Information shown>
------
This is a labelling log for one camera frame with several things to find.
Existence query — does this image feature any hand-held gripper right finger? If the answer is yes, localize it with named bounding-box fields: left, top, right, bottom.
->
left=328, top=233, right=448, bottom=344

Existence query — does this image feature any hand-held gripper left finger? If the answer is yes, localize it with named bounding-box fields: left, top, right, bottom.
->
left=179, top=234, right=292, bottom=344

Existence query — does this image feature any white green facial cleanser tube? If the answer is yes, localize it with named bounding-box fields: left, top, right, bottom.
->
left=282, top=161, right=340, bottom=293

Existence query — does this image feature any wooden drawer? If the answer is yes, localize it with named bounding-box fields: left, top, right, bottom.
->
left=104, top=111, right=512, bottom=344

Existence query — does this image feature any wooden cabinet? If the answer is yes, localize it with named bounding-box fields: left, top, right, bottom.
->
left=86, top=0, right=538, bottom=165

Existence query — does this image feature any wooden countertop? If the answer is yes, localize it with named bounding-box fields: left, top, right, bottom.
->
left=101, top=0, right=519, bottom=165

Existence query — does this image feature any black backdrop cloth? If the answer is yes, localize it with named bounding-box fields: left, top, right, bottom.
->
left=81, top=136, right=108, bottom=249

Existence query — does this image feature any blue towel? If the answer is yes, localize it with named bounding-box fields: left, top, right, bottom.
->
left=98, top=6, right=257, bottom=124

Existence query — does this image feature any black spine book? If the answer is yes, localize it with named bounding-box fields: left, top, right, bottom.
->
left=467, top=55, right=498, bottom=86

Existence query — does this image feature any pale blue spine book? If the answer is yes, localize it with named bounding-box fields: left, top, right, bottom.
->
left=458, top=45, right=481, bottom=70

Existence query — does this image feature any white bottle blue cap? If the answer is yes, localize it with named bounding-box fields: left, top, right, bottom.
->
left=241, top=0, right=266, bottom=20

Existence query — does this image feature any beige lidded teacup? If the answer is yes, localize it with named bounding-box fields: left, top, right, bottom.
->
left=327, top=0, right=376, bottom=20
------
Task prompt>
Would you write out all of the data again, unchanged?

Result of the task>
This is a labelling log for one camera frame with several things to find.
Existence query — does this image feature any hand-held gripper right finger? If the answer is yes, localize it with named bounding-box fields: left, top, right, bottom.
->
left=328, top=233, right=448, bottom=344

Existence query — does this image feature any hand-held gripper left finger? If the answer is yes, localize it with named bounding-box fields: left, top, right, bottom.
->
left=179, top=234, right=292, bottom=344

Existence query — does this image feature any white green facial cleanser tube? If the answer is yes, localize it with named bounding-box fields: left, top, right, bottom.
->
left=282, top=161, right=340, bottom=293

Existence query — does this image feature any wooden drawer? If the answer is yes, localize it with named bounding-box fields: left, top, right, bottom.
->
left=104, top=111, right=512, bottom=344

Existence query — does this image feature any wooden cabinet? If the answer is yes, localize it with named bounding-box fields: left, top, right, bottom.
->
left=86, top=0, right=538, bottom=165

Existence query — does this image feature any wooden countertop? If the answer is yes, localize it with named bounding-box fields: left, top, right, bottom.
->
left=101, top=0, right=519, bottom=165

Existence query — does this image feature any black backdrop cloth? If the answer is yes, localize it with named bounding-box fields: left, top, right, bottom.
->
left=81, top=136, right=108, bottom=249

Existence query — does this image feature any blue towel? If the answer is yes, localize it with named bounding-box fields: left, top, right, bottom.
->
left=98, top=6, right=257, bottom=124

Existence query — does this image feature any black spine book? If the answer is yes, localize it with named bounding-box fields: left, top, right, bottom.
->
left=467, top=55, right=498, bottom=86

Existence query — does this image feature any pale blue spine book? If the answer is yes, localize it with named bounding-box fields: left, top, right, bottom.
->
left=458, top=45, right=481, bottom=70

Existence query — does this image feature any white bottle blue cap? If the answer is yes, localize it with named bounding-box fields: left, top, right, bottom.
->
left=241, top=0, right=266, bottom=20

Existence query — does this image feature any beige lidded teacup? If the answer is yes, localize it with named bounding-box fields: left, top, right, bottom.
->
left=327, top=0, right=376, bottom=20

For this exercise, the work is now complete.